Hipparchus measured the apparent diameters of the Sun and Moon with his diopter. Like others before and after him, he found that the Moon's size varies as it moves on its (eccentric) orbit, but he found no perceptible variation in the apparent diameter of the Sun. He found that at the mean distance of the Moon, the Sun and Moon had the same apparent diameter; at that distance, the Moon's diamater fits 650 times into the circle, i.e. the mean apparent diameters are 360/650 = 0°33'14".

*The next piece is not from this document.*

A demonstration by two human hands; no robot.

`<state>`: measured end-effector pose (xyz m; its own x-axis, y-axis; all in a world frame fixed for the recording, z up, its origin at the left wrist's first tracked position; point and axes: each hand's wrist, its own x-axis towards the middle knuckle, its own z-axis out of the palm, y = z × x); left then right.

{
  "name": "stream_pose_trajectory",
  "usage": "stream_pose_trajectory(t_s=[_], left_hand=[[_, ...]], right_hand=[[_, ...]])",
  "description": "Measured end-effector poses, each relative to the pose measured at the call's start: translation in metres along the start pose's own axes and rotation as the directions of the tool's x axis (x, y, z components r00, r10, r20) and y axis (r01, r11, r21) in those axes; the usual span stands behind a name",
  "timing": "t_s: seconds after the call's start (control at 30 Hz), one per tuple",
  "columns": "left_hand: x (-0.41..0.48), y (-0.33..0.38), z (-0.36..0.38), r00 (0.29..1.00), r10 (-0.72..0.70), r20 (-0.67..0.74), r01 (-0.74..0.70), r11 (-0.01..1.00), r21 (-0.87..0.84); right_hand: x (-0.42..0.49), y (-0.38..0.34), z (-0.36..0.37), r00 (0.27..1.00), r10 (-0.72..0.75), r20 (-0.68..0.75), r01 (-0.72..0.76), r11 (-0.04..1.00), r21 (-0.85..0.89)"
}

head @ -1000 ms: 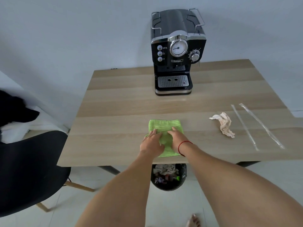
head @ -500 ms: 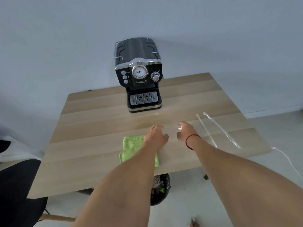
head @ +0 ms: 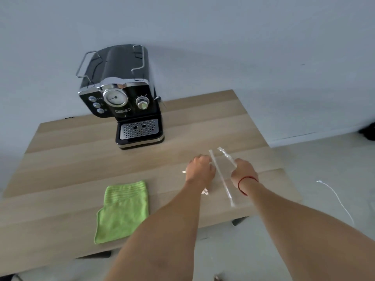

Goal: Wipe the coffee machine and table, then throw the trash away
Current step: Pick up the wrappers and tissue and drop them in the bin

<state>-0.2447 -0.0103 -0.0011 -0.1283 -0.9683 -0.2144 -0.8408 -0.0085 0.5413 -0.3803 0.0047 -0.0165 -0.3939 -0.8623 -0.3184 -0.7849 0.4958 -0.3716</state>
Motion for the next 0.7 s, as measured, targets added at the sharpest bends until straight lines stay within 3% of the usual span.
stream_pose_trajectory(t_s=[0.13, 0.37, 0.6, 0.7], left_hand=[[0.017, 0.019, 0.033, 0.957, -0.197, 0.214, 0.186, 0.98, 0.069], [0.026, 0.024, 0.059, 0.848, -0.475, 0.235, 0.512, 0.85, -0.125], [0.009, 0.019, 0.049, 0.85, -0.442, 0.286, 0.477, 0.877, -0.061], [-0.011, 0.004, 0.058, 0.847, -0.423, 0.322, 0.489, 0.857, -0.161]], right_hand=[[0.015, 0.031, 0.001, 0.998, 0.045, 0.047, -0.043, 0.998, -0.037], [0.031, 0.058, 0.013, 0.99, 0.105, 0.089, -0.111, 0.992, 0.059], [0.02, 0.047, 0.014, 0.979, 0.182, 0.096, -0.193, 0.975, 0.115], [-0.006, 0.038, 0.013, 0.974, 0.201, 0.106, -0.218, 0.958, 0.186]])
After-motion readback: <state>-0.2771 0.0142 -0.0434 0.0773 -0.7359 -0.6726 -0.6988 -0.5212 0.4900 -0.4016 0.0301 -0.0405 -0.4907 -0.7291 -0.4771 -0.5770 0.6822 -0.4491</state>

Like others before and after him, he also noticed that the Moon has a noticeable parallax, i.e. that it appears displaced from its calculated position (compared to the Sun or stars), and the difference is greater when closer to the horizon. He knew that this is because the Moon circles the center of the Earth, but the observer is at the surface - Moon, Earth and observer form a triangle with a sharp angle that changes all the time. From the size of this parallax, the distance of the Moon as measured in Earth radii can be determined. For the Sun however, there was no observeable parallax (we now know that it is about 8.8", more than 10 times smaller than the resolution of the unaided eye).

In the first book, Hipparchus assumes that the parallax of the Sun is 0, as if it is at infinite distance. He then analyzed a solar eclipse, presumably that of 14 March 190 BC. It was total in the region of the Hellespont (and in fact in his birth place Nicaea); at the time the Romans were preparing for war with Antiochus III in the area, and the eclipse is mentioned by Livy in his Ab Urbe Condita VIII.2 . It was also observed in Alexandria, where the Sun was reported to be obscured for 4/5 by the Moon. Alexandria and Nicaea are on the same meridian. Alexandria is at about 31° North, and the region of the Hellespont at about 41° North; authors like Strabo and Ptolemy had fairly decent values for these geographical positions, and presumably Hipparchus knew them too. So Hipparchus could draw a triangle formed by the two places and the Moon, and from simple geometry was able to establish a distance of the Moon, expressed in Earth radii. Because the eclipse occurred in the morning, the Moon was not in the meridian, and as a consequence the distance found by Hipparchus was a lower limit. In any case, according to Pappus, Hipparchus found that the least distance is 71 (from this eclipse), and the greatest 83 Earth radii.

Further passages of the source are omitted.